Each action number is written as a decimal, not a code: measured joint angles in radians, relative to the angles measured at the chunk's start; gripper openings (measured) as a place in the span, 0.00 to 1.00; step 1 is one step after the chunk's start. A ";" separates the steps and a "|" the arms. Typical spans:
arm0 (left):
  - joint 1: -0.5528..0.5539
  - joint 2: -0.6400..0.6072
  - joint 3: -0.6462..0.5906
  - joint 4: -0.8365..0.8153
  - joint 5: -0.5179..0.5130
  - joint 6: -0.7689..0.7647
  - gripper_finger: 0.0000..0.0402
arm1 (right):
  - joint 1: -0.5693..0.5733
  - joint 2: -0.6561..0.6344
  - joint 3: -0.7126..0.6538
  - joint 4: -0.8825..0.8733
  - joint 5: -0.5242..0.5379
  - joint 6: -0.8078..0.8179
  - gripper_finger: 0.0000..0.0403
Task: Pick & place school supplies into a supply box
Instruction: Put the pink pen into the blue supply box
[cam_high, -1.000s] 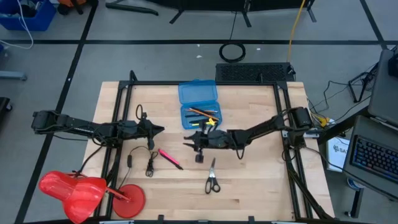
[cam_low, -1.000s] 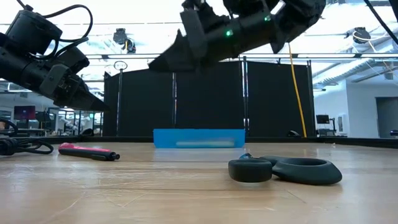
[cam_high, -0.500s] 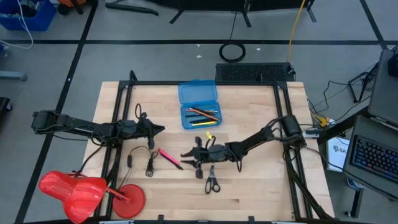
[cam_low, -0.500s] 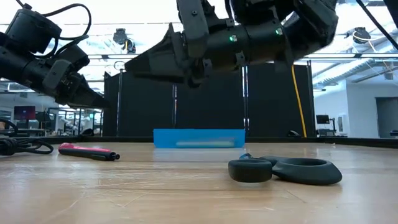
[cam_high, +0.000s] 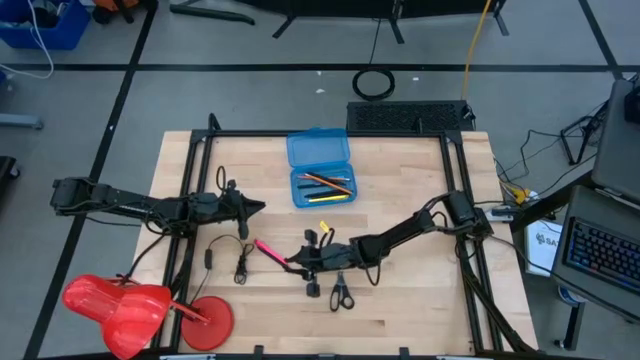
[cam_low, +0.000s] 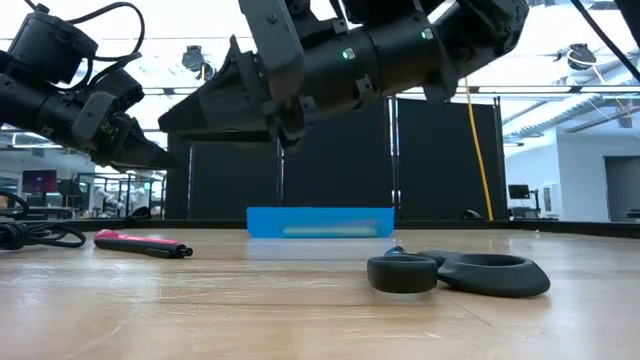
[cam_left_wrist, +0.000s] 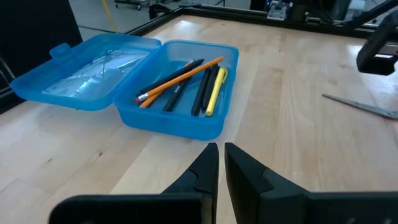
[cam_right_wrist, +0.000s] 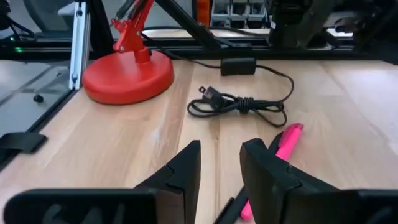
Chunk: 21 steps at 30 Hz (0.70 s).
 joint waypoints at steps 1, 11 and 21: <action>0.000 0.000 0.000 0.001 0.000 0.000 0.08 | 0.004 0.000 0.001 0.000 0.001 0.008 0.26; 0.000 0.000 0.000 0.008 0.009 -0.009 0.08 | 0.055 0.001 0.000 -0.024 0.103 0.031 0.26; 0.000 0.000 0.000 -0.055 0.019 -0.028 0.08 | 0.118 0.159 0.066 0.093 0.166 -0.004 0.26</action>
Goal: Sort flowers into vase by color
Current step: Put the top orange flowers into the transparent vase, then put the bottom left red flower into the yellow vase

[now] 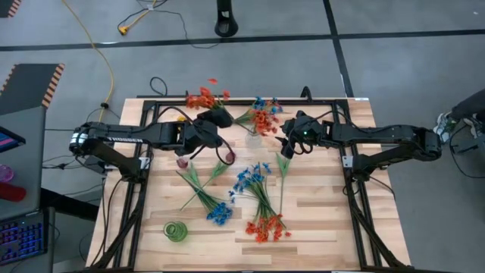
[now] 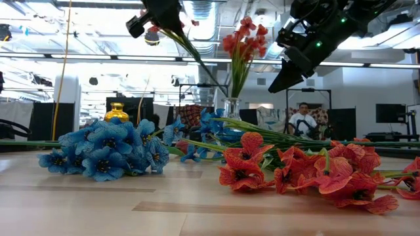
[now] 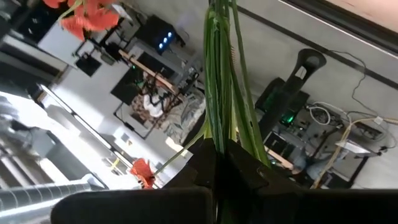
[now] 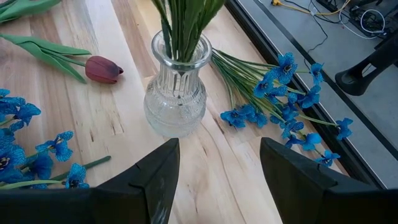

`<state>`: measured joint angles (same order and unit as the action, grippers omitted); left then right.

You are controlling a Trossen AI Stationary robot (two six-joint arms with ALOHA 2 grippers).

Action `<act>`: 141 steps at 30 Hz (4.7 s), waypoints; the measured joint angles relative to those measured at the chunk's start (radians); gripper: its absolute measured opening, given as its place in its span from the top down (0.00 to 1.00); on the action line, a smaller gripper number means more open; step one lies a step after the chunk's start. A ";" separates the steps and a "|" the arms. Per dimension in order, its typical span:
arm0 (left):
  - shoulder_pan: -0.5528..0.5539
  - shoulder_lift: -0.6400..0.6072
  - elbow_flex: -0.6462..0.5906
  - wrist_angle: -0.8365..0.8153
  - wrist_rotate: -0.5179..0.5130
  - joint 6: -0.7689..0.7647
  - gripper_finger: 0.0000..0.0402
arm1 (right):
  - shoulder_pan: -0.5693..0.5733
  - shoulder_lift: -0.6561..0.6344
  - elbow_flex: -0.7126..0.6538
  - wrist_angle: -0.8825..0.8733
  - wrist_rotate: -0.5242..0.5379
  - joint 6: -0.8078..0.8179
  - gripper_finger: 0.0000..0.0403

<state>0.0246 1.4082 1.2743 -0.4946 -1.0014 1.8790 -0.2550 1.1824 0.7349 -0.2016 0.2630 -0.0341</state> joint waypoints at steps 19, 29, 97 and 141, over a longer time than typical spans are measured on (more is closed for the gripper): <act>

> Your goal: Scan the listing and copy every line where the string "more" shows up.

> Solution to this task:
Action `<act>`: 141 steps at 30 Hz (4.7 s), waypoints; the measured joint angles relative to those measured at the chunk's start (radians); gripper: its absolute measured opening, given as its place in its span from the top down (0.00 to 1.00); on the action line, a smaller gripper number means more open; step one lies a step after the chunk's start. A ";" separates the steps and a "|" the arms. Per dimension in order, its typical span:
<state>0.0246 1.4082 1.2743 -0.4946 -1.0014 1.8790 -0.2550 1.1824 0.7349 -0.2016 0.2630 -0.0341</state> joint waypoints at steps 19, 29, 97 and 141, over a longer time than typical spans are measured on (more is closed for the gripper): <act>

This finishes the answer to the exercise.